A year later, also in Washington, a 35-year-old Pennsylvanian named William Marshal Swayne was allowed to make a bas-relief medallion portrait of Lincoln from the flesh in the President’s White House office. Lincoln obliged him because Swayne intended to auction off the result for the benefit of Civil War wounded. Even though the result was primitive, when, later that year, Swayne was commissioned to do a full bust of Lincoln for yet another war charity, Lincoln immediately consented to sit again.

To model the work Swayne set up a temporary studio on the third floor of the  Treasury Department across from the White House. One day, Lincoln was heard clomping up the outdoor wooden gangplank that led to the studio, climbed into the room through a window, and announced: I’ve come to sit if you want me."

For the next several weeks (even as he was sitting simultaneously for a history painting in the White House), Lincoln obligingly returned almost every day to pose, admitting that the sessions rested him. He told stories, acted out his favorite Shakespearian soliloquies, and recited sentimental poetry, to the delight of eyewitnesses. If the resulting sculpture did not quite justify the time its illustrious sitter had devoted to its creation, it nonetheless represented a unique portrait of the President on the eve of re-nomination to the Presidency. Perhaps the fond memory of the sittings, rather than the bust itself, inspired Lincoln later to tell Swayne that his work was his very favorite "mud head." Not surprisingly, it has not remained well-known into our own century. 
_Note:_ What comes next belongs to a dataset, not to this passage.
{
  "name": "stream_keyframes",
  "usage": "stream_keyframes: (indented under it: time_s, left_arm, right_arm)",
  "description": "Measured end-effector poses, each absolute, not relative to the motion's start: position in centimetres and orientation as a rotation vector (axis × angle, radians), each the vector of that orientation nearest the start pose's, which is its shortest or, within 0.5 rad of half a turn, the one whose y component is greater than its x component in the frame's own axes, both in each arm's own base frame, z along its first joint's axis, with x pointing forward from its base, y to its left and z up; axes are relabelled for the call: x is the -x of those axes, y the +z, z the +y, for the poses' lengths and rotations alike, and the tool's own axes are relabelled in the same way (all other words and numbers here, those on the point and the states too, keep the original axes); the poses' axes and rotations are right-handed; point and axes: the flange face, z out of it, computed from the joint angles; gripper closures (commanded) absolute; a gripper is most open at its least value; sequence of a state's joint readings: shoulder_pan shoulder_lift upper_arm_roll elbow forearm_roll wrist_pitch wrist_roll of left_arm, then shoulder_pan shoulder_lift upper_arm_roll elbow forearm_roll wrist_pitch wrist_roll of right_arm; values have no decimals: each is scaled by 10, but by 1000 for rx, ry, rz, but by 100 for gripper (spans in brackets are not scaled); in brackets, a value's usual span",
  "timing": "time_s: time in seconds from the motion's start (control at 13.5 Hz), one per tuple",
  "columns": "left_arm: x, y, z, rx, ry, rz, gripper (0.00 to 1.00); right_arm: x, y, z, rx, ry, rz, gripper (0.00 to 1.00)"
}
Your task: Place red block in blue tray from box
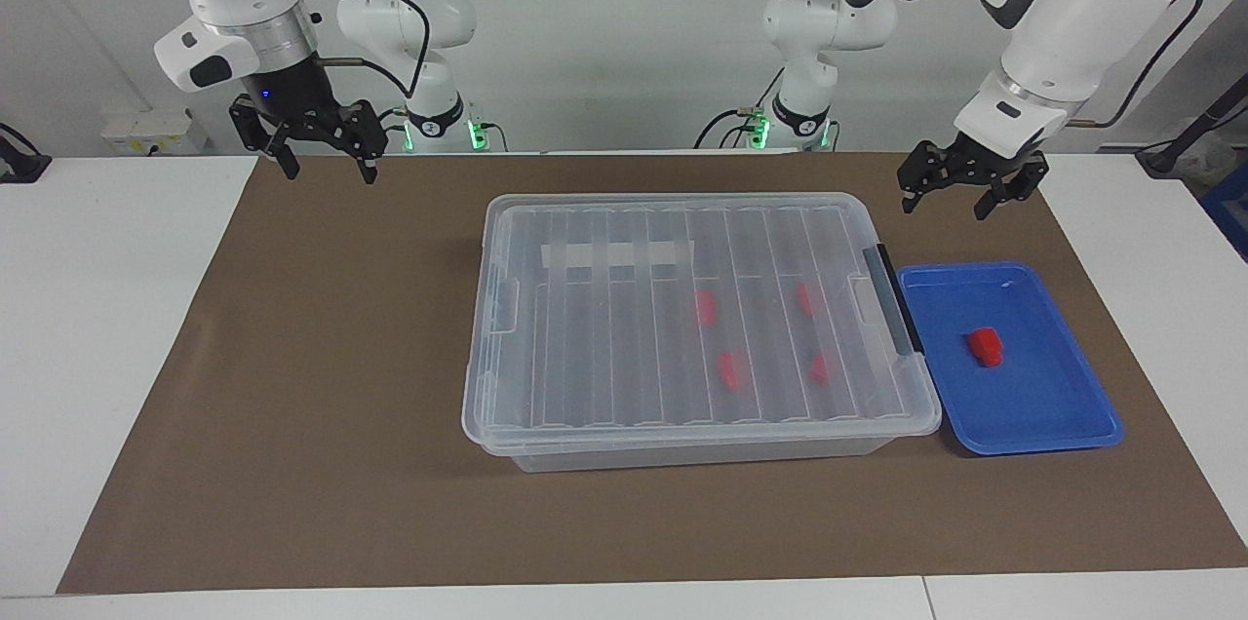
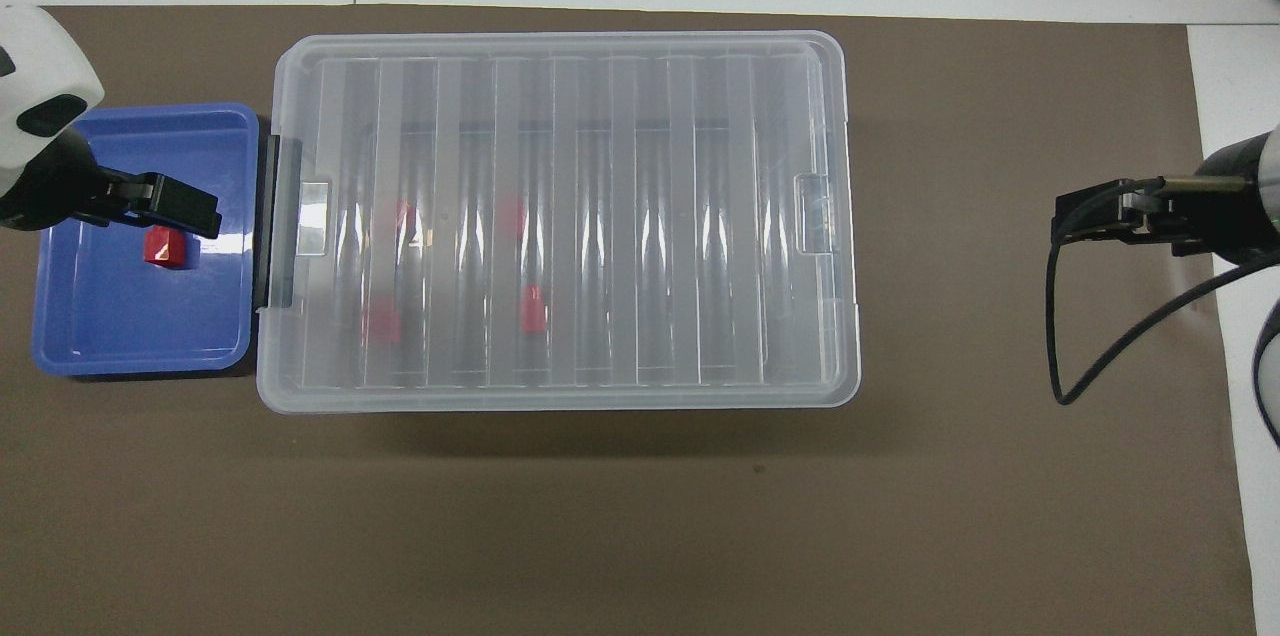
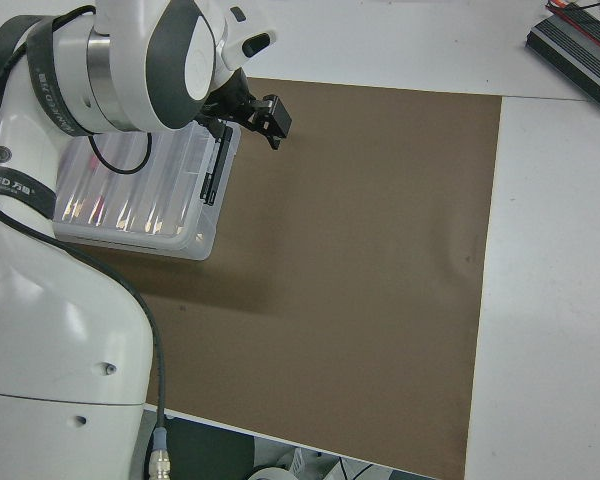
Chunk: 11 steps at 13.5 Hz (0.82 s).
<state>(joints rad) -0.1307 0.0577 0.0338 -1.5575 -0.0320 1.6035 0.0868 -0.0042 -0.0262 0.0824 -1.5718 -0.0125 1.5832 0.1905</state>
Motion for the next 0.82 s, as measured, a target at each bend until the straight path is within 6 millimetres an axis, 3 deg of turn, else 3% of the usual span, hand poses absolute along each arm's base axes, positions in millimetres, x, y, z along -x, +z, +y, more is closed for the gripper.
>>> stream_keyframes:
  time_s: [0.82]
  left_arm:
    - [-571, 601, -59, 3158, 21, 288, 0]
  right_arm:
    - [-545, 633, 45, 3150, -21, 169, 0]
The same certainly cannot be said of the efforts of a rival sculptor, Vinnie Ream, whose early work was perhaps even less accomplished than Swayne’s. As a teenage student of the sculptor Clark Mills in Washington, she had made an almost unrecognizable bas-relief of Lincoln based on a photograph, but believed she would improve if only granted life sittings. Her parents’ influential friends obligingly wrote Lincoln on her behalf and he consented to sit, How much time he subsequently granted her is a matter of debate, Doubters say she saw him only long enough to take measurements and make sketches. But Vinnie always insisted that she had spent half-an-hour a day with Lincoln for five months, and claimed that once Lincoln even confided to her uncharacteristically that he liked her company because she reminded him of his late son, Willie.

The truth probably lies somewhere in the middle. Vinnie’s bust portrait of Lincoln reflected undeniable life experience with her subject. And it certainly did make her an overnight sensation. Photographers took and sold carte-de-visite portraits of the bust, and artists painted the girl sculptress" posing alongside her creation.
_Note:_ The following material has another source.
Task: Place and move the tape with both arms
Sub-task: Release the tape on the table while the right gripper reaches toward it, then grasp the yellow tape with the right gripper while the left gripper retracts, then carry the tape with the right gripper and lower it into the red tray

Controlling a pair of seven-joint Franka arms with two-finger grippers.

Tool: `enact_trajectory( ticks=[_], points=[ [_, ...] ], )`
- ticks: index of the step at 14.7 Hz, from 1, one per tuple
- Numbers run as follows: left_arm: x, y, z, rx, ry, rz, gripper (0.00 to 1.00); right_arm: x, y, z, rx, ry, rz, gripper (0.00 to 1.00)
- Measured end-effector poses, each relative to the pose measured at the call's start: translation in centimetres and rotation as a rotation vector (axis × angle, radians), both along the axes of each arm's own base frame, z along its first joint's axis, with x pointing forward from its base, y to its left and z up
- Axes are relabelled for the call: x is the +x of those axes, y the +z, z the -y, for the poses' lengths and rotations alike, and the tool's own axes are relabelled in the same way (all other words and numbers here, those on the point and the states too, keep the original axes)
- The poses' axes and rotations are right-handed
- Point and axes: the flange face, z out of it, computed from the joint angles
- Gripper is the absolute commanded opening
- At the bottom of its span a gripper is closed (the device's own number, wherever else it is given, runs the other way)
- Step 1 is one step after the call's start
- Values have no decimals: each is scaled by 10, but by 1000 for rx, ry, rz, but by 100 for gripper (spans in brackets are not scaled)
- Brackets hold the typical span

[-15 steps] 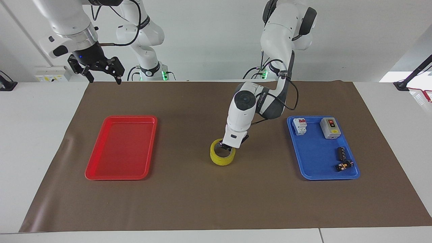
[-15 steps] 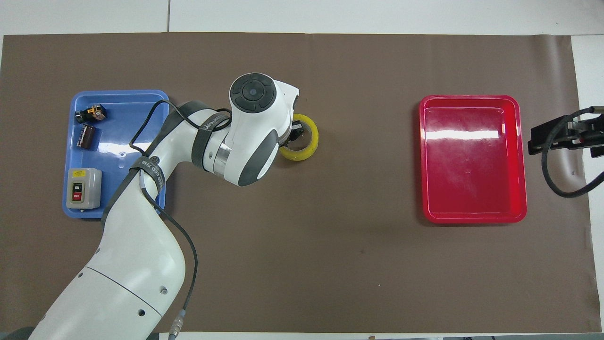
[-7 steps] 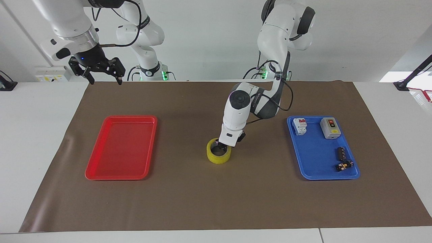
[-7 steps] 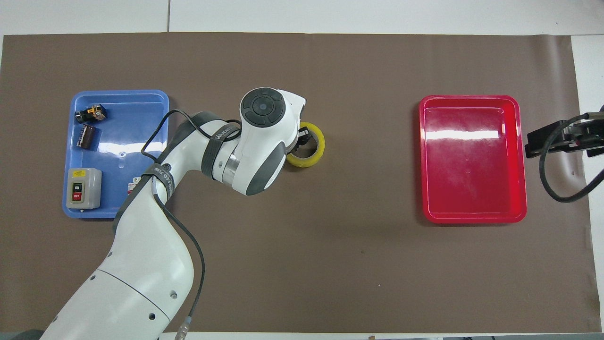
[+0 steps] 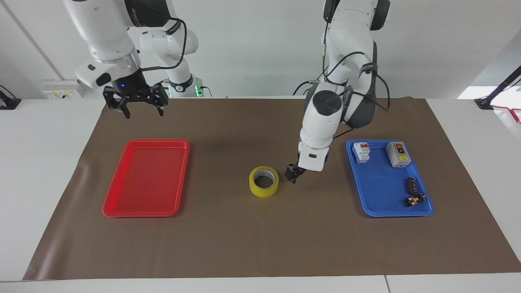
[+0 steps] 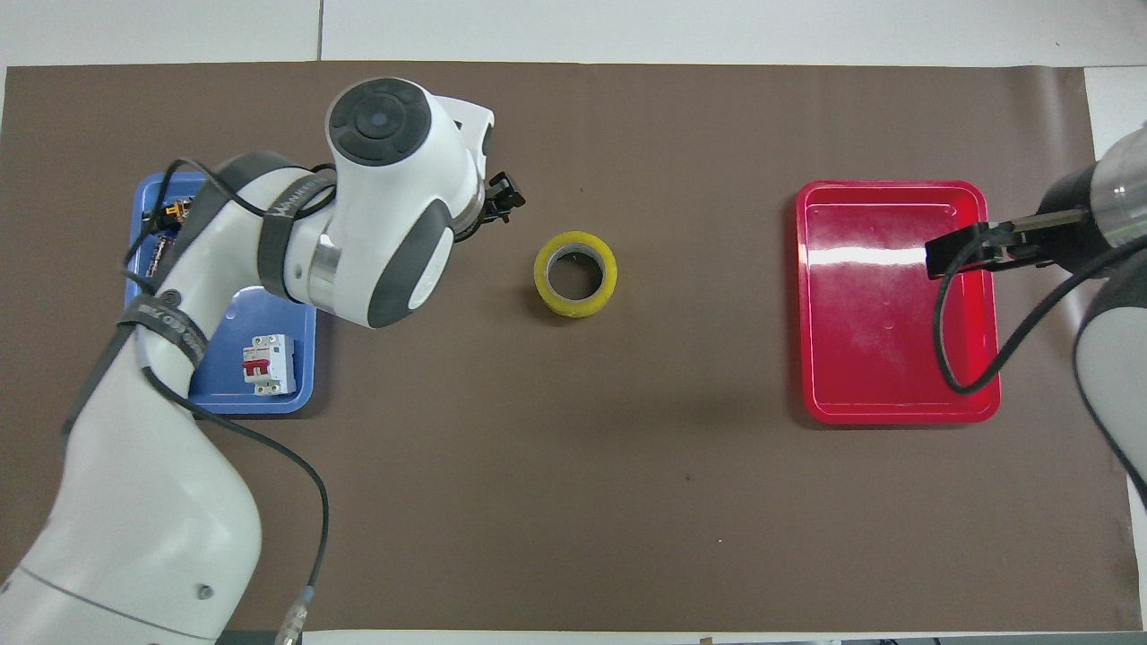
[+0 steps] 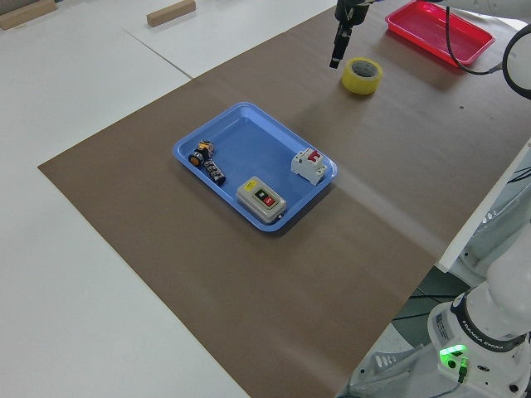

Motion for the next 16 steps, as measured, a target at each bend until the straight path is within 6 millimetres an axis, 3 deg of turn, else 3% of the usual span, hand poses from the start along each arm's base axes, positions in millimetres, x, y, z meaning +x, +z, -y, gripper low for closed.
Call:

Then, in 1866, Vinnie entered a competition for a $10,000 Congressional Commission to create a full-length Lincoln statue for the Capitol Rotunda. Lincoln’s widow, Mary, protested violently, warning that nothing but a mortifying failure can be anticipated, which will be a severe trial to the Nation & the World." But Vinnie won the competition anyway, and sailed off to Rome to commence work on a statue in marble. At its unveiling in 1871, Vinnie had the last word — through her art. One critic, marveling at its "melancholy expressiveness," called it an extraordinary work for a child." The statue has remained a fixture in the Capitol Rotunda ever since.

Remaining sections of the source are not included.